We need to determine if the relations $R$ and $S$ are equivalence relations by checking for reflexivity, symmetry, and transitivity.

Analysis of Relation R

The relation $R$ is defined on the set of real numbers, $\mathbb{R}$, as: $R=\{(x, y) \mid x, y \in \mathbb{R} \text{ and } x=w y \text{ for some rational number } w \in \mathbb{Q}\}$

Step 1: Check Reflexivity for R

• Objective: To check if for every $x \in \mathbb{R}$, $(x, x) \in R$. This requires us to find a rational number $w$ such that $x = w x$.
• Working:
  • If $x \neq 0$, we can divide by $x$ to get $w=1$. Since $1 \in \mathbb{Q}$, the condition is satisfied.
  • If $x = 0$, the equation becomes $0 = w \cdot 0$, which is $0=0$. This is true for any rational number $w$ (e.g., $w=1$).
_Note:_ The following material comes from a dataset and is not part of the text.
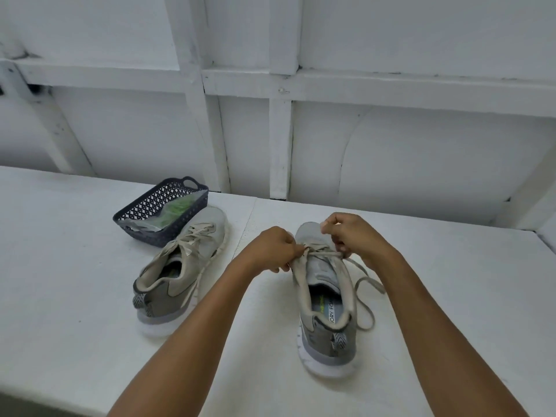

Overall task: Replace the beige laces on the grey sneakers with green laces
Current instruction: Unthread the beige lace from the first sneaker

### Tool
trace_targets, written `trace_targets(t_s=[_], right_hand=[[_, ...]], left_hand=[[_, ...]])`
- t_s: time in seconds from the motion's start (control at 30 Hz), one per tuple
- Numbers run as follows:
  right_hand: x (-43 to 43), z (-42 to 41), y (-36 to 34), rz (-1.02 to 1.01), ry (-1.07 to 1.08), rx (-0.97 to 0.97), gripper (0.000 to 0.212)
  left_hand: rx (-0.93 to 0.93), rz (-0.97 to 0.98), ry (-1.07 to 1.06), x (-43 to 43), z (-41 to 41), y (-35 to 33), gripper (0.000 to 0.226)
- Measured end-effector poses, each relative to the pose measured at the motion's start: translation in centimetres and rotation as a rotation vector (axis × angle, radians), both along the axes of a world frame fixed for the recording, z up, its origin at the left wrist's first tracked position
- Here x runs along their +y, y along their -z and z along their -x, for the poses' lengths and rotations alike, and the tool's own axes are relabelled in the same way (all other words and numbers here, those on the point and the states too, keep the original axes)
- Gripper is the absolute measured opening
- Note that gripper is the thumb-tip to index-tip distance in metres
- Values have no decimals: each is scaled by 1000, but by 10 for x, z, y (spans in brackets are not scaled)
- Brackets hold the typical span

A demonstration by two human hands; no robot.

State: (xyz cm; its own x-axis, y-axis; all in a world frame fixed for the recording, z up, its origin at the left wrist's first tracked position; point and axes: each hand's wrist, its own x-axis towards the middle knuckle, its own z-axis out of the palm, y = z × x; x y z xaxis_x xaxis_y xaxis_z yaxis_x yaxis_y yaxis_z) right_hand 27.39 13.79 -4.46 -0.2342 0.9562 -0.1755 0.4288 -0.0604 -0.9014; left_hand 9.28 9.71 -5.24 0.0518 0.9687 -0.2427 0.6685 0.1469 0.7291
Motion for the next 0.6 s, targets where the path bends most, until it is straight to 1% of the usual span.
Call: trace_targets(t_s=[0.07,0.1,0.13,0.2,0.23,0.27,0.3,0.33,0.4,0.43,0.47,0.5,0.53,0.6], right_hand=[[3,2,10,-85,-151,-285,24],[3,3,14,-111,-226,-384,30],[4,4,15,-126,-267,-444,33],[6,4,13,-156,-290,-467,27],[5,4,9,-158,-288,-408,21],[4,5,6,-134,-261,-287,17],[4,5,5,-94,-227,-117,15],[5,5,3,-58,-186,44,16],[9,2,-2,-11,-136,285,21],[11,1,-4,16,-118,371,22],[11,0,-4,37,-93,403,22],[10,0,-5,31,-72,351,21],[8,0,-1,-9,-78,224,20],[6,-2,8,-134,-176,-131,19]], left_hand=[[5,4,-15,-2,-1,-1,27],[9,3,-21,-3,-2,-1,27],[11,2,-24,-3,-3,-1,27],[15,0,-35,-3,-3,-2,28],[17,1,-40,-3,-3,-2,28],[21,1,-44,-3,-2,-2,28],[26,3,-47,-3,-1,-1,27],[25,4,-50,-3,-1,0,27],[18,2,-55,-3,0,1,27],[15,-6,-59,-3,0,2,27],[14,-17,-64,-4,1,4,28],[10,-26,-66,-4,2,4,29],[7,-21,-68,-5,3,6,29],[1,-7,-68,-6,4,9,29]])
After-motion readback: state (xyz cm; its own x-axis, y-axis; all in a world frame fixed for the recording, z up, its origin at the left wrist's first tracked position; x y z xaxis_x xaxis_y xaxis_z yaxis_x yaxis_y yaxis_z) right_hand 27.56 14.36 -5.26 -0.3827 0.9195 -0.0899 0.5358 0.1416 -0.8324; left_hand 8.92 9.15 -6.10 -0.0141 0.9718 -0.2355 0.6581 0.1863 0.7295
Thus, $(0,0) \in R$.
• Conclusion: For all $x \in \mathbb{R}$, $(x, x) \in R$. So, $R$ is reflexive.

Step 2: Check Symmetry for R

• Objective: To check if for every $x, y \in \mathbb{R}$, if $(x, y) \in R$, then $(y, x) \in R$. This means if $x = w y$ for some $w \in \mathbb{Q}$, then $y = w' x$ for some $w' \in \mathbb{Q}$.
• Working:
  • Consider a counterexample. Let $x=0$ and $y=\sqrt{2}$.
  • Is $(0, \sqrt{2}) \in R$? Yes, because $0 = 0 \cdot \sqrt{2}$, and $0 \in \mathbb{Q}$.
  • Now, we check if $(\sqrt{2}, 0) \in R$. This would require $\sqrt{2} = w' \cdot 0$ for some $w' \in \mathbb{Q}$.
  • However, $w' \cdot 0 = 0$. So, the equation $\sqrt{2} = 0$ is false. There is no rational number $w'$ that satisfies this.
  • Therefore, $(\sqrt{2}, 0) \notin R$.
• Conclusion: Since $(0, \sqrt{2}) \in R$ but $(\sqrt{2}, 0) \notin R$, $R$ is not symmetric.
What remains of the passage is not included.